* ASSIGNMENT
For every line in the records below that holds "picture", make a copy.

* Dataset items
======
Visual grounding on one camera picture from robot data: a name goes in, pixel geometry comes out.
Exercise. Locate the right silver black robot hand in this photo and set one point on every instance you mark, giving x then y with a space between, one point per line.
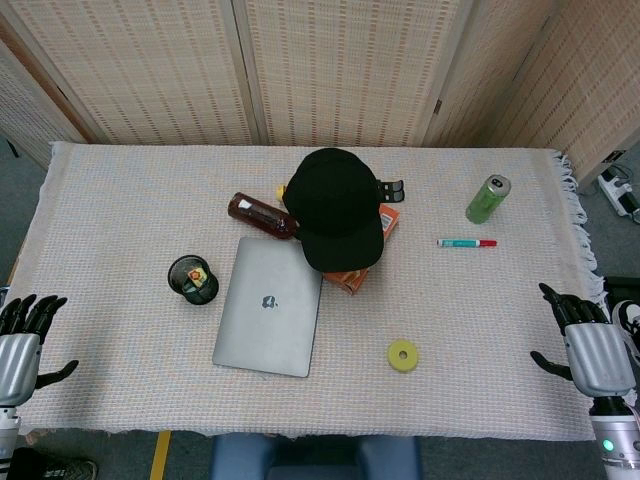
597 357

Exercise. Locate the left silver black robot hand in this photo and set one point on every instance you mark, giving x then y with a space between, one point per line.
17 360

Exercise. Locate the black baseball cap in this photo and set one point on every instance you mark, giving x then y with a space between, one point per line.
332 205

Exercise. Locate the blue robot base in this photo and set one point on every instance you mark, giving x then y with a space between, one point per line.
315 457

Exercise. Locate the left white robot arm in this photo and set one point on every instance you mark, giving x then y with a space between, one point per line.
7 435

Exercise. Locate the black white sneaker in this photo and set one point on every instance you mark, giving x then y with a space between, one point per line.
627 320

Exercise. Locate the black floor mat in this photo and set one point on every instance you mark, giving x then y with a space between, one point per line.
622 287

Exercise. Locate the white power strip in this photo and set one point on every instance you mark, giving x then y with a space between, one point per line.
620 192

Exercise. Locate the yellow floor tape strip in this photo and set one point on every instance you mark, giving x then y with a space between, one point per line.
161 455

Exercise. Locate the pale woven tablecloth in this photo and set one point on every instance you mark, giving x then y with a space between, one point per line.
125 225

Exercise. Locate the teal red marker pen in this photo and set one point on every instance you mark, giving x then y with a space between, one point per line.
465 243

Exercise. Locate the black mesh pen cup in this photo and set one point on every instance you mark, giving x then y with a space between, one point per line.
197 295

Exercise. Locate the green drink can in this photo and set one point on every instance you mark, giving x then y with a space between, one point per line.
485 202

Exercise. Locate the yellow tape roll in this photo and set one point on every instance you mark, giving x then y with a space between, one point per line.
402 357

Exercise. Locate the small yellow orange cube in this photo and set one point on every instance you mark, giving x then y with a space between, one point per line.
196 276

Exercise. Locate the woven folding screen panel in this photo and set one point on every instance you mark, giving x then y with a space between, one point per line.
25 115
490 75
345 65
590 80
150 65

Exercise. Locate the silver laptop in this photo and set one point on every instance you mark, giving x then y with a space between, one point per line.
270 310

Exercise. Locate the orange cardboard box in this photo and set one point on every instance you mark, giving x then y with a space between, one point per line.
350 282

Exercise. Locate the black folded sunglasses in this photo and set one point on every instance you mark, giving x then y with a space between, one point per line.
392 189

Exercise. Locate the brown tea plastic bottle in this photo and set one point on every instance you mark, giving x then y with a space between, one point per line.
257 215

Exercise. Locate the yellow capped green bottle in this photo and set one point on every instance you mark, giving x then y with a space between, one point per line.
281 192

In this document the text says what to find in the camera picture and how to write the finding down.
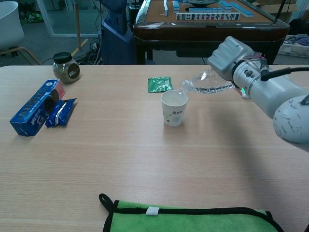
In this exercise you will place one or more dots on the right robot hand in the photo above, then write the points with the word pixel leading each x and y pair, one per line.
pixel 227 58

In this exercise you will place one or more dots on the transparent plastic bottle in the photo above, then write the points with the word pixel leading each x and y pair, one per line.
pixel 205 84

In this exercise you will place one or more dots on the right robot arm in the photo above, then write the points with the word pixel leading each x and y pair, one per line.
pixel 277 96

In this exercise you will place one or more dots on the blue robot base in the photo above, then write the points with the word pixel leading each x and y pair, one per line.
pixel 116 43

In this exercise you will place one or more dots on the white paper cup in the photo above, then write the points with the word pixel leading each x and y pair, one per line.
pixel 173 113

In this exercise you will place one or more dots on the brown mahjong table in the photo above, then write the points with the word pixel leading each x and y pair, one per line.
pixel 193 33

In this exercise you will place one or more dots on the face-up mahjong tile row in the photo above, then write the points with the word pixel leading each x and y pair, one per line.
pixel 207 16

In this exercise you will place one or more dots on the blue mahjong tile row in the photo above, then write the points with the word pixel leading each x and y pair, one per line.
pixel 243 11
pixel 176 6
pixel 165 7
pixel 225 5
pixel 205 10

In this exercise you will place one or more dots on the white plastic basket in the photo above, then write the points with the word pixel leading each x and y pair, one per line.
pixel 292 49

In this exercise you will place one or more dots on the black tripod stand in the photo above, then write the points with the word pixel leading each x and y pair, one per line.
pixel 280 12

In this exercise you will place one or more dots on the green sachet packet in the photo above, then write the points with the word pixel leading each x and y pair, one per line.
pixel 158 84

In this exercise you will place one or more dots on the blue clothes pile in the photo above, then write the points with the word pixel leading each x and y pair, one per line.
pixel 301 39

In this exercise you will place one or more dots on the black bag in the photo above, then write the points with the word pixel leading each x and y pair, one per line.
pixel 299 26

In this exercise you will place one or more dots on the wooden pole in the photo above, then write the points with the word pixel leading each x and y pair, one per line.
pixel 77 24

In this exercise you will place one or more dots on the glass jar black lid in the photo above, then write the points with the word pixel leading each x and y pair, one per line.
pixel 65 72

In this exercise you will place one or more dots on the green cloth black trim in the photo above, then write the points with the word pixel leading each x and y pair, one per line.
pixel 193 221

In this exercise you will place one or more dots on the blue cookie packet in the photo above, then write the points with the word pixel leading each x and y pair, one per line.
pixel 61 113

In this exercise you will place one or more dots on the green bag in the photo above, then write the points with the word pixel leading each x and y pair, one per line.
pixel 33 17

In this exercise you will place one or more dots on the blue cookie box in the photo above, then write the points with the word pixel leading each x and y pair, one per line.
pixel 31 108

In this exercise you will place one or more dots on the white chair wooden legs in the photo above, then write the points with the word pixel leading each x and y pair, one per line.
pixel 9 29

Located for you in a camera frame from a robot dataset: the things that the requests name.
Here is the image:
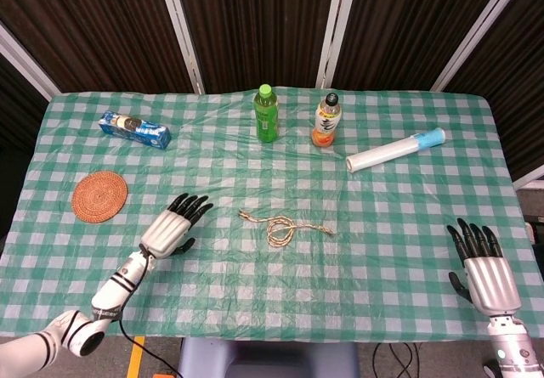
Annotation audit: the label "white plastic wrap roll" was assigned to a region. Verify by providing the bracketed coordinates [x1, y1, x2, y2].
[345, 127, 446, 174]

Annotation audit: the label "green white checked tablecloth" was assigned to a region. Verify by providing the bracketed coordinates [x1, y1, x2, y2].
[0, 87, 544, 345]

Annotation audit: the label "black floor cables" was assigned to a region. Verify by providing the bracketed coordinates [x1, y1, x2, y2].
[372, 341, 420, 378]

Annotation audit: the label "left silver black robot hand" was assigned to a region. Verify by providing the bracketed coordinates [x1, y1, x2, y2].
[139, 193, 214, 259]

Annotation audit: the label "beige braided rope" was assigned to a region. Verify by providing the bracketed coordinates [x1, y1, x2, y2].
[237, 209, 337, 248]

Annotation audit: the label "round woven rattan coaster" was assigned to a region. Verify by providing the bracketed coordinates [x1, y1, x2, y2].
[71, 172, 129, 223]

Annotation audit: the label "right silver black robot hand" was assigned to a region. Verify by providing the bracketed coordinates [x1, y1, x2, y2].
[445, 218, 523, 318]

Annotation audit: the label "blue cookie box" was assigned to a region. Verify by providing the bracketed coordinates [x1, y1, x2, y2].
[98, 110, 173, 150]

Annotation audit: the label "dark corrugated partition panel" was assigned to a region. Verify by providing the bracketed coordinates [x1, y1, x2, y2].
[0, 0, 195, 95]
[441, 0, 544, 183]
[172, 0, 341, 94]
[0, 53, 50, 154]
[331, 0, 522, 93]

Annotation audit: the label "orange drink bottle black cap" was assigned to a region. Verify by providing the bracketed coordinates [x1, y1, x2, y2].
[311, 92, 343, 147]

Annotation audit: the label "yellow floor tape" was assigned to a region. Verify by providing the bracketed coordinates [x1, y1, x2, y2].
[126, 336, 146, 378]

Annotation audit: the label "green tea bottle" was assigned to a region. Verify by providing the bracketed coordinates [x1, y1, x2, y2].
[253, 83, 281, 144]

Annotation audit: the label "white partition post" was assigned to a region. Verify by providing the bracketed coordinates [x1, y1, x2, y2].
[314, 0, 361, 90]
[512, 167, 544, 190]
[0, 20, 59, 101]
[429, 0, 535, 93]
[155, 0, 206, 95]

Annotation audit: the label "grey stool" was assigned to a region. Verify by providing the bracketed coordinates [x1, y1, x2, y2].
[177, 337, 361, 378]

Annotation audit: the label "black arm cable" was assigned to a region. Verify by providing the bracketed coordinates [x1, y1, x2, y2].
[116, 244, 184, 378]
======
* ANSWER FOR THE TASK
Visual grounding on one camera picture from robot data: a name goes in, pixel geometry comes out.
In this document the text says what to find in the camera picture and how to write the finding down.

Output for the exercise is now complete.